• **Problem statement**: Go through the records and copy each line where the string "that" occurs.
##### Records provided #####
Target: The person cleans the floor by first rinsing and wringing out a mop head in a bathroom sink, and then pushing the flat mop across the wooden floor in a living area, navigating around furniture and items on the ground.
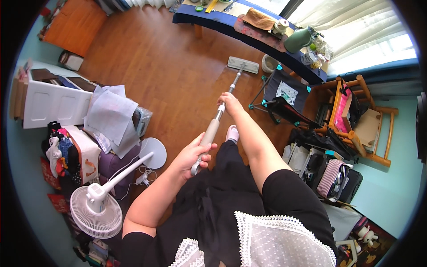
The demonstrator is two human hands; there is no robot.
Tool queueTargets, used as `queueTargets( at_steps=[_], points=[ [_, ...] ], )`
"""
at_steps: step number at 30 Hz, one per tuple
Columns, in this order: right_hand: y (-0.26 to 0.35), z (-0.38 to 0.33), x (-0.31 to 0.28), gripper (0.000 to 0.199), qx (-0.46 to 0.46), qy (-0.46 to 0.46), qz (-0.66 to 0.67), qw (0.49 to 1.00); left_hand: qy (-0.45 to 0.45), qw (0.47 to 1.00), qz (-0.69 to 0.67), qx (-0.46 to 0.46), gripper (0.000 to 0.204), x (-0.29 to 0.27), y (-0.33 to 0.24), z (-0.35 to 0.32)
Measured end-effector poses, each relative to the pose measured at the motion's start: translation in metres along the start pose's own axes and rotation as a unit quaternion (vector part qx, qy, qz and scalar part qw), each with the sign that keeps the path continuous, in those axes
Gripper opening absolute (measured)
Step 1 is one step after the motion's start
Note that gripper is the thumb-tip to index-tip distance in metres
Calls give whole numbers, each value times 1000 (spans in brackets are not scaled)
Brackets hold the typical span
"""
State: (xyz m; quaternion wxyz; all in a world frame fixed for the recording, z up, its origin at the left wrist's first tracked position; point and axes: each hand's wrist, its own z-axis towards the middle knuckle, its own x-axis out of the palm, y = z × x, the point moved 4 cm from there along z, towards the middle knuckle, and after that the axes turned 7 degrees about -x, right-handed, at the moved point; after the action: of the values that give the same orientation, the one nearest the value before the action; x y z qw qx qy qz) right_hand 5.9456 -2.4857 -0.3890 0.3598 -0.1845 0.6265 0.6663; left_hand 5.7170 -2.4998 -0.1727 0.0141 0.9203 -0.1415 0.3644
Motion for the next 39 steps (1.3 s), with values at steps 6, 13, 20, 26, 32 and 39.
queueTargets(
  at_steps=[6,13,20,26,32,39],
  points=[
    [-27,21,-48,68,79,67,-104,989,-69,994,77,38,57,26,-29,68],
    [-45,15,-96,47,57,8,-48,997,-26,997,59,44,60,62,-51,154],
    [-108,27,-122,34,112,30,-71,991,-46,994,85,48,68,90,-60,218],
    [-144,28,-112,37,123,59,-95,986,-121,982,137,49,74,89,-60,236],
    [-117,30,-95,38,119,43,-100,987,-172,963,189,90,71,69,-62,217],
    [-34,26,-68,28,89,-9,-77,993,-150,943,295,45,75,44,-71,124]
  ],
)
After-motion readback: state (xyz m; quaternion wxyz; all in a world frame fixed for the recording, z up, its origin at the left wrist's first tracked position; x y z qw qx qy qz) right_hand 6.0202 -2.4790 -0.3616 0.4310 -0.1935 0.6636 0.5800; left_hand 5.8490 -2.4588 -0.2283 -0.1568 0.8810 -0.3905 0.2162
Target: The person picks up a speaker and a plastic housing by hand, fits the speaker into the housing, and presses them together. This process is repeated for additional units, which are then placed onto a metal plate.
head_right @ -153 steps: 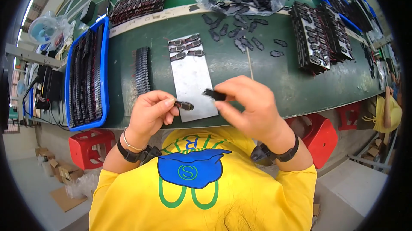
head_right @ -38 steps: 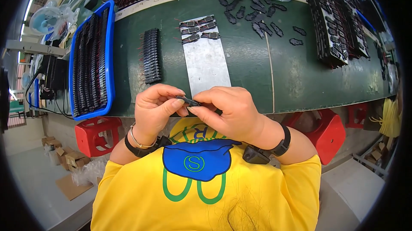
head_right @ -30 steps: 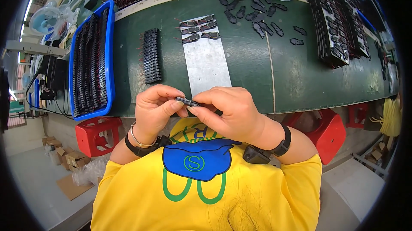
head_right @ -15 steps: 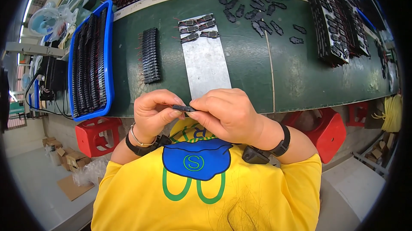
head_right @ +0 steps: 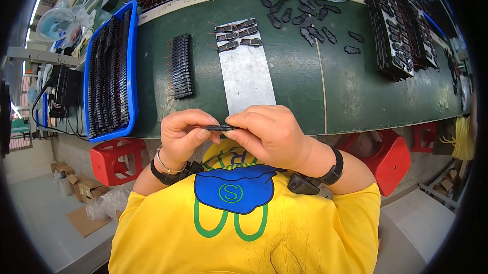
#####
• **Your response**:
Measured end-effector poses, each relative to the pose measured at the motion's start: translation in metres along the start pose's own axes and rotation as a unit quaternion (vector part qx, qy, qz and scalar part qw), each with the sign that keeps the path continuous, in those axes
Note that gripper is the thumb-tip to index-tip distance in metres
State: (xyz m; quaternion wxyz; all in a world frame fixed for the recording, z up, its origin at the left wrist's first tracked position; point and axes: each hand's wrist, its own z-axis towards the middle knuckle, its own x-axis out of the palm, y = z × x, the point moved 4 cm from there along z, towards the middle knuckle, and after that the axes turned 7 degrees about -x, right-handed, at the moved point; after the action: of the values that give the same orientation, the one nearest the value before the action; x y z qw qx qy qz) right_hand 5.9456 -2.4857 -0.3890 0.3598 -0.1845 0.6265 0.6663; left_hand 5.7170 -2.4998 -0.1727 0.0141 0.9203 -0.1415 0.3644

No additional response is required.